Line Interactive UPS • A Stand-by UPS with additional line conditioning • Utility power is fed directly to the critical load through an inductor or transformer • Copes with a wider range of voltage input without switching to battery • Prolongs the life of the battery. • Offers the same high efficiency and low cost as the basic Stand-by UPS
On-Line UPS • Utility power is converted to DC by a rectifier/charger and converted back to clean AC by the inverter. • During power failure the inverter draws DC power from the battery.

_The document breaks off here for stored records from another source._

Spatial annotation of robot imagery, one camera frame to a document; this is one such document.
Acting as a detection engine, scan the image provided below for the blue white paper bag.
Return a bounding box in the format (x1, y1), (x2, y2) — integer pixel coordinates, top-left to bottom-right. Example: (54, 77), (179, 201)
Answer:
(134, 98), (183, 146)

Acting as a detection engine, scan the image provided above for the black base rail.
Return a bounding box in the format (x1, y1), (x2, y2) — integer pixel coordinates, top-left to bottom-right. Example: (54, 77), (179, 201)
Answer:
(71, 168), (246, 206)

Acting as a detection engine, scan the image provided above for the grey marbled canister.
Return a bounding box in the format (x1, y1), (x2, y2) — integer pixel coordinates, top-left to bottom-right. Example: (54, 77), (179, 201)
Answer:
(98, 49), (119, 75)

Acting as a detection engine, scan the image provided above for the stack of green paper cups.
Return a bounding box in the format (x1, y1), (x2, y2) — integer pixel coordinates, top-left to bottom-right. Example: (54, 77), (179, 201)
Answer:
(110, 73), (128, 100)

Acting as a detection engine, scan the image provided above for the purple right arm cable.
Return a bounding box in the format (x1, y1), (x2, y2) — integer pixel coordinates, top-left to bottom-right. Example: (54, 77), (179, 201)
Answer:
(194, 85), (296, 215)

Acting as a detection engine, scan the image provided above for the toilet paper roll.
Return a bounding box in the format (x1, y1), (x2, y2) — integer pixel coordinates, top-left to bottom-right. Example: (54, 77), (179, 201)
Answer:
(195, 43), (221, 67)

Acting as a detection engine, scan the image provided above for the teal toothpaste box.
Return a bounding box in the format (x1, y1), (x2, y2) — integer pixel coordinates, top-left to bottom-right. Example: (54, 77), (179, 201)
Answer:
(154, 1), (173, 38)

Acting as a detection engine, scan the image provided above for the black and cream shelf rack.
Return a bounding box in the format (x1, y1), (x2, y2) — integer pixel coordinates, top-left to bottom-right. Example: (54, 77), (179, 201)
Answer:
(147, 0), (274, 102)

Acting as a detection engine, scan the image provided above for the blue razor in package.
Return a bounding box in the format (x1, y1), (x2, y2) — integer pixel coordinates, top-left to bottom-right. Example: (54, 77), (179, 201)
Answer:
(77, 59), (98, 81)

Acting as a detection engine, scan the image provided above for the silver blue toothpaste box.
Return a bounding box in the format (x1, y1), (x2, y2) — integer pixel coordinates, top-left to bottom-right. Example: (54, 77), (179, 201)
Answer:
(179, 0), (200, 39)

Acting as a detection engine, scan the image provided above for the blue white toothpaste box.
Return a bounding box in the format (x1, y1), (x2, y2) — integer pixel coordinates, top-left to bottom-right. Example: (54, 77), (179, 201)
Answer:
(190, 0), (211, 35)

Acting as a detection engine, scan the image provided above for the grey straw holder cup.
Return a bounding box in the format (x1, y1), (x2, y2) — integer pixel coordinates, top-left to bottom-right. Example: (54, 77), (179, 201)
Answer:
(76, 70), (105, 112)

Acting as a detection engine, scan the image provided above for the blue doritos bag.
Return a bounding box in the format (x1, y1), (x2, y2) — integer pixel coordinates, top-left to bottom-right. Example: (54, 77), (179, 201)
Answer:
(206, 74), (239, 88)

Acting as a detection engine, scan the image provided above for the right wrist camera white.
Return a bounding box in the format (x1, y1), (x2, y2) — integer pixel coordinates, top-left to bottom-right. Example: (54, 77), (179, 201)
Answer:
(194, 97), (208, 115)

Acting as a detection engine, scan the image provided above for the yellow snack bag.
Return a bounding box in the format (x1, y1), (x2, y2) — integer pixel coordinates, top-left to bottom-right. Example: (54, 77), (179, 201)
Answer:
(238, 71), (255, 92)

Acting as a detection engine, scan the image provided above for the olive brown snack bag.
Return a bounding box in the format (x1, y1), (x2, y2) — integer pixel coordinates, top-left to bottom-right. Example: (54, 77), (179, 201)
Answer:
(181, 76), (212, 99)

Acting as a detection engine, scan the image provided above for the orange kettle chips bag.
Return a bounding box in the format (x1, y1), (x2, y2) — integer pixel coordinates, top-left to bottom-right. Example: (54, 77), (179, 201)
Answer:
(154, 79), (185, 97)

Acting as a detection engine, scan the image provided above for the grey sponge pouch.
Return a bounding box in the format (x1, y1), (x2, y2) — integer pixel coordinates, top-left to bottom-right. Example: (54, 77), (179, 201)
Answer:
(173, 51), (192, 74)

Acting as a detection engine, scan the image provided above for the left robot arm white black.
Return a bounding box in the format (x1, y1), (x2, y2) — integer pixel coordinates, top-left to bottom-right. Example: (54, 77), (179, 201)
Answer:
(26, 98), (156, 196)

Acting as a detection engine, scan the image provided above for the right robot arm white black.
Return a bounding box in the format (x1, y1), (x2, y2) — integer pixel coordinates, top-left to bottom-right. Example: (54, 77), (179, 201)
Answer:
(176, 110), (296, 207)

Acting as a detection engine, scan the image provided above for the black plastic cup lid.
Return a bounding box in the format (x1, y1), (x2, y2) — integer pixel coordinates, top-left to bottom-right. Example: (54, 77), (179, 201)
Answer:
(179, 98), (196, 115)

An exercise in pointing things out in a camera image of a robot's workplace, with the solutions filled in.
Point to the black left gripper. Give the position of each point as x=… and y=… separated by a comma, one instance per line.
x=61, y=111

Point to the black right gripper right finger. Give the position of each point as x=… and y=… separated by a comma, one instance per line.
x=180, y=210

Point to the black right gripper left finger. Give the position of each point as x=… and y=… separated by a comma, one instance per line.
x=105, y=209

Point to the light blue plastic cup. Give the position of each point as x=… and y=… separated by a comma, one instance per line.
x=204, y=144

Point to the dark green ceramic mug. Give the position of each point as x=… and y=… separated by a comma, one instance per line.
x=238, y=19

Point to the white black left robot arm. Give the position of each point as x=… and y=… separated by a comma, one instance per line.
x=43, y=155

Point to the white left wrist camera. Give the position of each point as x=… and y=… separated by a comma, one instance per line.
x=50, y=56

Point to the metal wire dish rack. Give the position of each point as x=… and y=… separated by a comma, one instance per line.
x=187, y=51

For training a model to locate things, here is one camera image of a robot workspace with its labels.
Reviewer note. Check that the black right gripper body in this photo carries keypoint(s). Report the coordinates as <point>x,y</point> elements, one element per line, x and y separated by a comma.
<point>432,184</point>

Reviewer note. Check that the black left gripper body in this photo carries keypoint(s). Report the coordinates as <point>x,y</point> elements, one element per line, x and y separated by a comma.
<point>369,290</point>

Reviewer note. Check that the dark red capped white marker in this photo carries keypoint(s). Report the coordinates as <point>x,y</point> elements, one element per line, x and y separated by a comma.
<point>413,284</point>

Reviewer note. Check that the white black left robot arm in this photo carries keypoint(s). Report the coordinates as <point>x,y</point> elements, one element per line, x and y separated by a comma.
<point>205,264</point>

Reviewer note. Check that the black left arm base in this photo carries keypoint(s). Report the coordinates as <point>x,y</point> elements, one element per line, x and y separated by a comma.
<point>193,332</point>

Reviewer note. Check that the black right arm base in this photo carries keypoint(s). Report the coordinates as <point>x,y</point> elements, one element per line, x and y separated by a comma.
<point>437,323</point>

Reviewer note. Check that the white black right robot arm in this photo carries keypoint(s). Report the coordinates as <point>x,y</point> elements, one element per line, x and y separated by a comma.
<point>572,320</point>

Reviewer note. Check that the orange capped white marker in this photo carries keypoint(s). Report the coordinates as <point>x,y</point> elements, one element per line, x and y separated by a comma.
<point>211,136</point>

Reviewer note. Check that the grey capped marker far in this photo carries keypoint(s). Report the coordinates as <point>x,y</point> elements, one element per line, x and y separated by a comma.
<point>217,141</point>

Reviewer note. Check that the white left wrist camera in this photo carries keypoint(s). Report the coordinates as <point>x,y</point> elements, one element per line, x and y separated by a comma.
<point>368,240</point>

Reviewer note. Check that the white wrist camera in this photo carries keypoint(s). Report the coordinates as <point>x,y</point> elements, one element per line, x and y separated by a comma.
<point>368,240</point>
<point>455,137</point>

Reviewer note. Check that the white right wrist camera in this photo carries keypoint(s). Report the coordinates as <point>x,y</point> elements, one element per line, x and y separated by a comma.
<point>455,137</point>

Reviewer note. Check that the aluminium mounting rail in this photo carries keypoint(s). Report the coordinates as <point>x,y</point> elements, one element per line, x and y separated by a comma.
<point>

No form of detection or switching is required. • On-line UPS provides a superior voltage regulation and line conditioning • Cost is approx 3 times a Stand by UPS. For most point of use applications Stand by is recognized as a more than adequate solution • On-line is more common when used in conjunction with a diesel generator or for extremely mission critical applications.
Power Array A Power Array is an N+1 redundant UPS configuration. Power modules can be added for redundancy and to scale the UPS.